Every line holding the word "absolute" should be copied from the material.

☆ ☆ ☆ ☆ ☆

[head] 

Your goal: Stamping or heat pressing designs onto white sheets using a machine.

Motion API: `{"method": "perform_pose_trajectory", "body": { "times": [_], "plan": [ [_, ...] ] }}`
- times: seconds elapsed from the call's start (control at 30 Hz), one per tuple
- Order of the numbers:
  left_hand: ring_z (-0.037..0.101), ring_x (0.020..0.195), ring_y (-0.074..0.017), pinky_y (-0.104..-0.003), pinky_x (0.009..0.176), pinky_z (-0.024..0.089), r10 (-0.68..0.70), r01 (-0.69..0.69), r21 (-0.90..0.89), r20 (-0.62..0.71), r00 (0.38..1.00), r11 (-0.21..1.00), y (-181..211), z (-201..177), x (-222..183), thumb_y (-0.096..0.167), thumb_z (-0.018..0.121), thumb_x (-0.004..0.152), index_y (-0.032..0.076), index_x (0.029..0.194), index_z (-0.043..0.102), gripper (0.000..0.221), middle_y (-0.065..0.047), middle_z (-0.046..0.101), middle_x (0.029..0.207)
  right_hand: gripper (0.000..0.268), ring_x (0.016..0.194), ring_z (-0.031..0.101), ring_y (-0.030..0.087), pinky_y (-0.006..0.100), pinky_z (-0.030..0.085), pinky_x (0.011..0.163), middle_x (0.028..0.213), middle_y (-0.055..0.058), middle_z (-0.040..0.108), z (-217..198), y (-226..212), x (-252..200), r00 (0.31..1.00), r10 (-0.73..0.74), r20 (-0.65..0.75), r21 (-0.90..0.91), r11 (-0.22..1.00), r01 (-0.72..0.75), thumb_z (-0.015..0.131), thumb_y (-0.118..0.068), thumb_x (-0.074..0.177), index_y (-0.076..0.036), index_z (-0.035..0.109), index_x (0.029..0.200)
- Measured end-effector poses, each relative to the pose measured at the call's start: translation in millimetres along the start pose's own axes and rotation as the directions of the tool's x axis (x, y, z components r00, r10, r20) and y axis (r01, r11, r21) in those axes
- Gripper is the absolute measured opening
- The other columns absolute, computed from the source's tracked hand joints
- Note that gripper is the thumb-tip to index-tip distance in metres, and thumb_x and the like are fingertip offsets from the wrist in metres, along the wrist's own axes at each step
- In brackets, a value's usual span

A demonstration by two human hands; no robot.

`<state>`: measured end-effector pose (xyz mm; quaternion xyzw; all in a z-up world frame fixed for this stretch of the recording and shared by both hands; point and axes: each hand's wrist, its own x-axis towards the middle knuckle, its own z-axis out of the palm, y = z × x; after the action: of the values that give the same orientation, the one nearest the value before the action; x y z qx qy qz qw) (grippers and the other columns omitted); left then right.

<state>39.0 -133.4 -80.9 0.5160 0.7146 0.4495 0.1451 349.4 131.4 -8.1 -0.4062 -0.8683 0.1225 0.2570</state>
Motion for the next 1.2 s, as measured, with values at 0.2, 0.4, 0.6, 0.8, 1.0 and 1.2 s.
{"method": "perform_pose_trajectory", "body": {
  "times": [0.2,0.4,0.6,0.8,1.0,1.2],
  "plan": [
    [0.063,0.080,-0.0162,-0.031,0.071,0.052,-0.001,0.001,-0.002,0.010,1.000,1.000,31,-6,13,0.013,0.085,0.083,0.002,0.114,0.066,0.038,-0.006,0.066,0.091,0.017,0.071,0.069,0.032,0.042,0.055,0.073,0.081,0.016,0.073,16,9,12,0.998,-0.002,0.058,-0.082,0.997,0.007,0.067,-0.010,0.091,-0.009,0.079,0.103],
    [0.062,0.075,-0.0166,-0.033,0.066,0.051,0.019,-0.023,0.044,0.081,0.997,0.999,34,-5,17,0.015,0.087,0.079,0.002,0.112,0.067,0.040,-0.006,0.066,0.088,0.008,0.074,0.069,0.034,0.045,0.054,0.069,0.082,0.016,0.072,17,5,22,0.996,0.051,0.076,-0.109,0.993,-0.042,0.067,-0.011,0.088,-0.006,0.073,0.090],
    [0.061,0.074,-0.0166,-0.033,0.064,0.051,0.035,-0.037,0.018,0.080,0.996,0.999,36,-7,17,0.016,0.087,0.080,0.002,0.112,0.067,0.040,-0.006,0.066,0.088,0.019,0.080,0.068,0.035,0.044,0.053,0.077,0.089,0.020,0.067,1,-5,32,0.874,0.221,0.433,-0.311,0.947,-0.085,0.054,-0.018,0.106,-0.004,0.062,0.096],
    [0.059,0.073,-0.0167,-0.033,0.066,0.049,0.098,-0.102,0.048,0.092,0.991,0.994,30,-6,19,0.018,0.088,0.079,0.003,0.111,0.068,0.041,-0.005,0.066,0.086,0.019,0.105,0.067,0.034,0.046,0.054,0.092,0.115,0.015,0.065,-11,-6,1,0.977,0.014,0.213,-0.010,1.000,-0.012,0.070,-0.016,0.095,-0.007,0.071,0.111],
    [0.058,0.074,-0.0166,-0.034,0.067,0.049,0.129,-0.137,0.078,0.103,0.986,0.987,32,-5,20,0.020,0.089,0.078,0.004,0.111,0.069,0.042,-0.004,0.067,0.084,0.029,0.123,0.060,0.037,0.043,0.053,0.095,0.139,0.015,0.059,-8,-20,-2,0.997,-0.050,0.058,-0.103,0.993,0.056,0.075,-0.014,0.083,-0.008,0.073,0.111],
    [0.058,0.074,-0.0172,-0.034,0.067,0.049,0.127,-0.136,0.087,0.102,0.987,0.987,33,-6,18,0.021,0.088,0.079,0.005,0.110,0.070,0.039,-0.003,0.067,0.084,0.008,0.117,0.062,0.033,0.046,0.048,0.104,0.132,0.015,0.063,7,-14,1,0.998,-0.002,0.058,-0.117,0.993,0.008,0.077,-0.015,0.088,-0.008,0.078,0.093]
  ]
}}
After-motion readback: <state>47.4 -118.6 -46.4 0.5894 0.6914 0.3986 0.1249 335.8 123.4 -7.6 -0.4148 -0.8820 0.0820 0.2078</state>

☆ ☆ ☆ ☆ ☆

### [Response]
- Gripper is the absolute measured opening
- The other columns absolute, computed from the source's tracked hand joints

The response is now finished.